▶ _Brief_:
Copy out the entries that follow exactly, leaving every picture behind.
-- Information follows --
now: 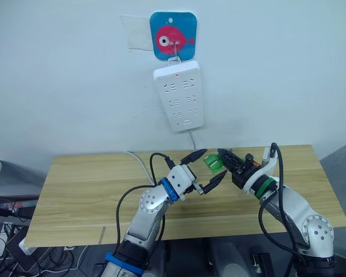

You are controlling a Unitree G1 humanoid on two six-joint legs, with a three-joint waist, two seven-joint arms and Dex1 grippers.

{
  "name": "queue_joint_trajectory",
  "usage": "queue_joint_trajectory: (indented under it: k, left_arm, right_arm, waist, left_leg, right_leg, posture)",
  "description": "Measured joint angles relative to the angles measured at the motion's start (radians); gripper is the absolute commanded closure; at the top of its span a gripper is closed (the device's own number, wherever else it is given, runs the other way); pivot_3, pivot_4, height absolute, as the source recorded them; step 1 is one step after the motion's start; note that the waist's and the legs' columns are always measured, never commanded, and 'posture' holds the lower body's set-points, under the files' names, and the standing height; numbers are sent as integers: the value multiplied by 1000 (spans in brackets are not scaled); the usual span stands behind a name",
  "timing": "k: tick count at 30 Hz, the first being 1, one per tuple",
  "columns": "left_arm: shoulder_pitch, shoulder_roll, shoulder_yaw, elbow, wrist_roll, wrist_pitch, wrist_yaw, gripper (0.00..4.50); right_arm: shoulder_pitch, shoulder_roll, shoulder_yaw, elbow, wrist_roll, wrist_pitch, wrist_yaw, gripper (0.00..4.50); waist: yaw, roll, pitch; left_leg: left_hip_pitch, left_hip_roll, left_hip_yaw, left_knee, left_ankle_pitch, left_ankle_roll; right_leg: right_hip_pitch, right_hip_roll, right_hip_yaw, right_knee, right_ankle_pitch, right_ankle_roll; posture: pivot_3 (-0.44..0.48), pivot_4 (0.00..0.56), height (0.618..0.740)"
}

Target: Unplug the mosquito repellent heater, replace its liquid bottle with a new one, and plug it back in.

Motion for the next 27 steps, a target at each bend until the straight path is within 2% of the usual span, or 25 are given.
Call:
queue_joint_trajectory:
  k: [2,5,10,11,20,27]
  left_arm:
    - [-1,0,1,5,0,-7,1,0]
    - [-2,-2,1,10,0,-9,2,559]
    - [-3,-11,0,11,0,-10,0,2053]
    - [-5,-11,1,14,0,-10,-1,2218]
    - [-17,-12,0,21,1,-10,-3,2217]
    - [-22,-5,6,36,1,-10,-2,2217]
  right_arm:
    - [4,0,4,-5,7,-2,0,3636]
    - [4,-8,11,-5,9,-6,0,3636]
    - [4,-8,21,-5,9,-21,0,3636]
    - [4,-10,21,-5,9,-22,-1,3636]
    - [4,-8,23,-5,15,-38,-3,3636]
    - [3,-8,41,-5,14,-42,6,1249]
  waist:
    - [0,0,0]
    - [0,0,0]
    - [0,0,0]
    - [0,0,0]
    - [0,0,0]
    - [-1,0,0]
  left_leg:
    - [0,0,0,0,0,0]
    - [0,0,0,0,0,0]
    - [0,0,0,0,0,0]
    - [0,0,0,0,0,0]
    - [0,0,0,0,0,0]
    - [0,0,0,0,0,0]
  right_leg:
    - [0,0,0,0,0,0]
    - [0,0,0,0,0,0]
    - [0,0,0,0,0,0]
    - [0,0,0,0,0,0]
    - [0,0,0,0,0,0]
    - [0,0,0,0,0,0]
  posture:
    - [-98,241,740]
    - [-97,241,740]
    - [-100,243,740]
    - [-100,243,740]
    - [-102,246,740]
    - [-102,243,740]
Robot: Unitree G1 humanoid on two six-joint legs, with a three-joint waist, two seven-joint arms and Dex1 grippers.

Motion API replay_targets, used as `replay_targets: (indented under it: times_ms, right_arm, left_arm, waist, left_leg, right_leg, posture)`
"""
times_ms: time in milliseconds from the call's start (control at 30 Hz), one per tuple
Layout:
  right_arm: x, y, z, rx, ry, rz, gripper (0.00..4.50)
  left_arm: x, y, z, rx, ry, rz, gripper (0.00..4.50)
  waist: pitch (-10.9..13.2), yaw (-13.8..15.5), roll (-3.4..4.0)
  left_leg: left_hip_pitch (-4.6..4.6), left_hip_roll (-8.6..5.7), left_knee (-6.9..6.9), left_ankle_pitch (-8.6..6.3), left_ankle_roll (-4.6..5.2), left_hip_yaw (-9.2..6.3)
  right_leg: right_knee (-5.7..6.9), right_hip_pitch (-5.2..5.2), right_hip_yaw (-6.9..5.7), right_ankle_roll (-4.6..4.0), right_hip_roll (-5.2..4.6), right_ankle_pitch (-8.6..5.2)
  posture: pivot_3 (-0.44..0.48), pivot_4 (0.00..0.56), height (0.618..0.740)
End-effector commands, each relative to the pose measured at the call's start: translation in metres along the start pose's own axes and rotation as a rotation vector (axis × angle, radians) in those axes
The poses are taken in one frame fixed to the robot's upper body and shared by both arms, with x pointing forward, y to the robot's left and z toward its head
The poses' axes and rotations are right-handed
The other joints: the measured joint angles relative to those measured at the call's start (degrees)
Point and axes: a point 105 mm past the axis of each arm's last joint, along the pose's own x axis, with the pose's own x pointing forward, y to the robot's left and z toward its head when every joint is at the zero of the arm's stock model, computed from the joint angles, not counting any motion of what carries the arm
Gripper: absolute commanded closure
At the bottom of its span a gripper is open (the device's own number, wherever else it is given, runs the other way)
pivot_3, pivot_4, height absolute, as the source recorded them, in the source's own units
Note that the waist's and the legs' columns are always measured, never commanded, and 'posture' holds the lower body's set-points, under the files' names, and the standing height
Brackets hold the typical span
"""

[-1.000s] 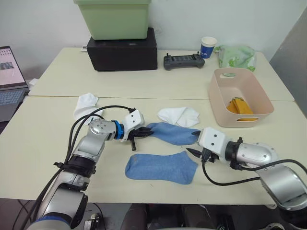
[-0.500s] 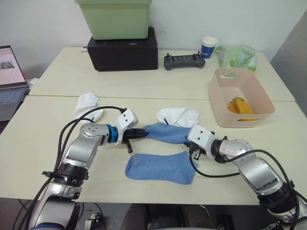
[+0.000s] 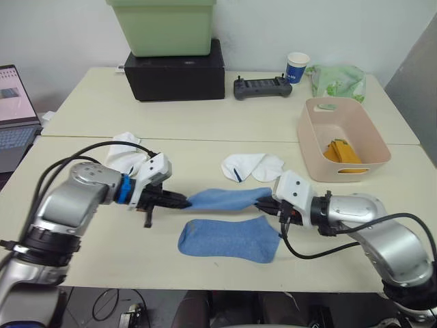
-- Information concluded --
▶ _Output of the task_:
now: 

You are controlling a Unitree G1 humanoid on two six-joint legs, with a three-joint waist, two seven-joint arms and Dex1 grippers.

{
  "name": "queue_joint_trajectory",
  "usage": "queue_joint_trajectory: (indented under it: k, left_arm, right_arm, waist, left_leg, right_leg, posture)",
  "description": "Measured joint angles relative to the angles measured at the motion's start (radians); gripper is the absolute commanded closure; at the top of its span a gripper is closed (the device's own number, wherever else it is given, runs the other way); pivot_3, pivot_4, height absolute, as the source recorded them; step 1 is one step after the motion's start; note that the waist's and the legs' columns are always measured, never commanded, and 'posture' holds the lower body's set-points, under the files' names, and the standing height; numbers are sent as integers: the value multiplied by 1000 (spans in brackets are not scaled); the usual span stands behind a name",
  "timing": "k: tick count at 30 Hz, the first being 1, one per tuple",
  "columns": "left_arm: shoulder_pitch, shoulder_roll, shoulder_yaw, elbow, wrist_roll, wrist_pitch, wrist_yaw, gripper (0.00..4.50); right_arm: shoulder_pitch, shoulder_roll, shoulder_yaw, elbow, wrist_roll, wrist_pitch, wrist_yaw, gripper (0.00..4.50); waist: yaw, roll, pitch; left_leg: left_hip_pitch, left_hip_roll, left_hip_yaw, left_knee, left_ankle_pitch, left_ankle_roll; right_leg: right_hip_pitch, right_hip_roll, right_hip_yaw, right_knee, right_ankle_pitch, right_ankle_roll; posture: pivot_3 (-0.44..0.48), pivot_4 (0.00..0.56), height (0.618..0.740)"
}

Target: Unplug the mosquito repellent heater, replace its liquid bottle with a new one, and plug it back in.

Motion for the next 27 steps, a target at each bend until the straight path is within 2% of the usual span, or 25 are given.
Call:
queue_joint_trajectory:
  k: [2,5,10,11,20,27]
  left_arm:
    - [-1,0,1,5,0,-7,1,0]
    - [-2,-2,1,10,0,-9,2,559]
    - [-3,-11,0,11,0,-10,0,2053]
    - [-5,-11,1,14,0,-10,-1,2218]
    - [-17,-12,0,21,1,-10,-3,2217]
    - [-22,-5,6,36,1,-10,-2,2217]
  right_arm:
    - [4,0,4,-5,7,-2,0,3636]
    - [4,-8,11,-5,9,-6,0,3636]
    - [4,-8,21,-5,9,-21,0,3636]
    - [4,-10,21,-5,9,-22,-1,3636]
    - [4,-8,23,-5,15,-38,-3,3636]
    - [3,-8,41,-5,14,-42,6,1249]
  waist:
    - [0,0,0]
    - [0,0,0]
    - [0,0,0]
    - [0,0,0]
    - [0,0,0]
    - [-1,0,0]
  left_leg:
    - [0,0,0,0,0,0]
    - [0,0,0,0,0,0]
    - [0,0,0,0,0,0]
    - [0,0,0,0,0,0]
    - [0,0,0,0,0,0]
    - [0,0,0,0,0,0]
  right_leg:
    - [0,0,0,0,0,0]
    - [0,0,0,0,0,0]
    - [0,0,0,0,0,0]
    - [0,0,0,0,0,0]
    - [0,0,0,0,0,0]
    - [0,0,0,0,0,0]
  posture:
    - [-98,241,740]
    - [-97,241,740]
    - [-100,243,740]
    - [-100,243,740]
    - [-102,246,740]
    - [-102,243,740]
Robot: Unitree G1 humanoid on two six-joint legs, with a three-joint waist, two seven-joint arms and Dex1 grippers.

Motion API replay_targets, used as `replay_targets: (indented under it: times_ms, right_arm, left_arm, waist, left_leg, right_leg, posture)`
"""
times_ms: time in milliseconds from the call's start (control at 30 Hz), one per tuple
Layout:
  right_arm: x, y, z, rx, ry, rz, gripper (0.00..4.50)
  left_arm: x, y, z, rx, ry, rz, gripper (0.00..4.50)
  waist: pitch (-10.9..13.2), yaw (-13.8..15.5), roll (-3.4..4.0)
  left_leg: left_hip_pitch (-4.6..4.6), left_hip_roll (-8.6..5.7), left_knee (-6.9..6.9), left_ankle_pitch (-8.6..6.3), left_ankle_roll (-4.6..5.2), left_hip_yaw (-9.2..6.3)
  right_leg: right_knee (-5.7..6.9), right_hip_pitch (-5.2..5.2), right_hip_yaw (-6.9..5.7), right_ankle_roll (-4.6..4.0), right_hip_roll (-5.2..4.6), right_ankle_pitch (-8.6..5.2)
  posture: pivot_3 (-0.44..0.48), pivot_4 (0.00..0.56), height (0.618..0.740)
End-effector commands, each relative to the pose measured at the call's start: translation in metres along the start pose's own axes and rotation as a rotation vector (axis × angle, radians) in those axes
The poses are taken in one frame fixed to the robot's upper body and shared by both arms, with x pointing forward, y to the robot's left and z toward its head
The poses' axes and rotations are right-handed
The other joints: the measured joint angles relative to those measured at the call's start (degrees)
Point and axes: a point 105 mm past the axis of each arm's last joint, along the pose's own x axis, with the pose's own x pointing forward, y to the robot's left and z toward its head when every joint is at the zero of the arm's stock model, computed from the joint angles, not counting any motion of what carries the arm
Gripper: absolute commanded closure
At the bottom of its span a gripper is open (the device's own number, wherever else it is given, runs the other way)
pivot_3, pivot_4, height absolute, as the source recorded them, in the source's own units
Note that the waist's and the legs' columns are always measured, never commanded, and 'posture' holds the lower body's set-points, under the files' names, and the standing height
Brackets hold the typical span
"""

[-1.000s] 
[-0.500s] 
[+0.000s] 

There's nothing left to add to the answer.